Split Function - Comma and/or Space Delimited

  • So I am working on a project where we have a column of data that is of variable width strings and may be comma, space, or comma/space delimited. Sample data below:

    CREATE TABLE #TEMP (delimitedString VARCHAR(255), phoneNumber VARCHAR(10))

    INSERT INTO #TEMP

    SELECT 'AAA,BBBB,CCC,DDD', '1234567890'

    UNION ALL

    SELECT 'EEEE, FFF','0987654321'

    UNION ALL

    SELECT 'GGG HHH III JJ KKK','5678901234'

    I started with a bit of script that I wrote that accepted 1 parameter to split a string, @siteIds VARCHAR(255) (There may be better ones, but this suited the quick purpose I needed. Please suggest improvements if you have some):

    DECLARE @siteIds VARCHAR(255)

    DECLARE @strngLen TINYINT

    DECLARE @split TABLE(siteId VARCHAR(5))

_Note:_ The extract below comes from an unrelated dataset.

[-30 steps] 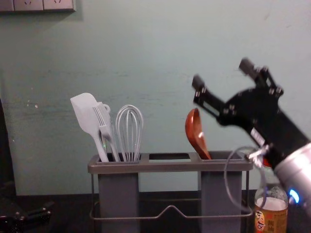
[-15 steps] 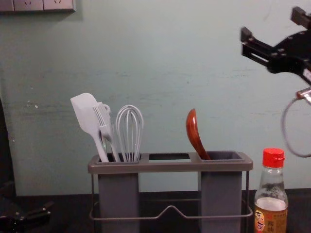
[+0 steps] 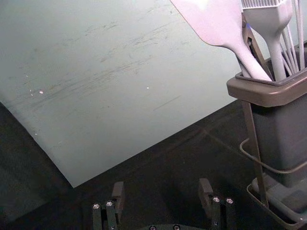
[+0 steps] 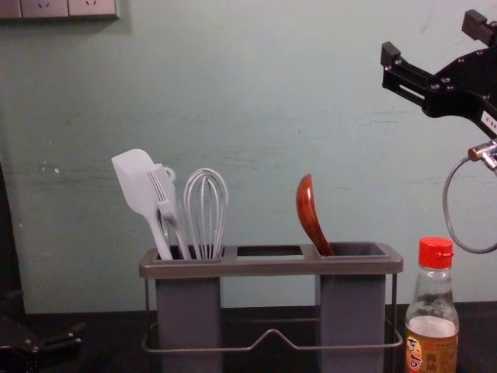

    SET @siteIds = 'AAA,BBB,CCC'

    SET @strngLen = CHARINDEX(',', @siteIds)

    WHILE CHARINDEX(',', @siteIds) > 0

    BEGIN

    SET @strngLen = CHARINDEX(',', @siteIds);

    INSERT INTO @split

    SELECT SUBSTRING(@siteIds,1,@strngLen - 1);

    SET @siteIds = SUBSTRING(@siteIds, @strngLen + 1, LEN(@siteIds));

    END

    INSERT INTO @split

    SELECT @siteIds

    SELECT * FROM @split

    Simple enough, right? So now I want to alter this a bit to handle spaces and/or commas. I thought it might work to do a PATINDEX instead of the CHARINDEX and use an expression of '%[ ,,, ]%', but I am not really good at understanding these types of expressions. Of course, if I do this I will get some spaces in my table:

    DECLARE @siteIds VARCHAR(255)

    DECLARE @strngLen TINYINT

    DECLARE @split TABLE(siteId VARCHAR(5))

    SET @siteIds = 'AAA, BBB, CCC'

    SET @strngLen = PATINDEX('%[ ,,, ]%', @siteIds)

    WHILE PATINDEX('%[ ,,, ]%', @siteIds) > 0

    BEGIN

    SET @strngLen = PATINDEX('%[ ,,, ]%', @siteIds);

    INSERT INTO @split

    SELECT SUBSTRING(@siteIds,1,@strngLen - 1);

    SET @siteIds = SUBSTRING(@siteIds, @strngLen + 1, LEN(@siteIds));

    END

    INSERT INTO @split

    SELECT @siteIds

    SELECT * FROM @split

    Ultimately I will turn this into a table valued function and use it in a cross apply on a table with the sample data above. Here is what I have so far for the TVF:

    CREATE FUNCTION tvf_parse_column

    (

    @siteIds VARCHAR(255),

    @phone VARCHAR(255)

    )

    RETURNS

    @parsed TABLE

    (

    siteId VARCHAR(10),

    phoneNumber VARCHAR(255)

    )

    AS

    BEGIN

    DECLARE @strngLen TINYINT

    SET @siteIds = LTRIM(RTRIM(@siteIds)) --trim off entry error

    SET @strngLen = PATINDEX('%[ ,,, ]%', @siteIds)

    WHILE PATINDEX('%[ ,,, ]%', @siteIds) > 0

    BEGIN

    SET @strngLen = PATINDEX('%[ ,,, ]%', @siteIds);

    IF(SELECT SUBSTRING(@siteIds,1,@strngLen - 1)) <> ' '

    INSERT INTO @parsed (siteId, phoneNumber)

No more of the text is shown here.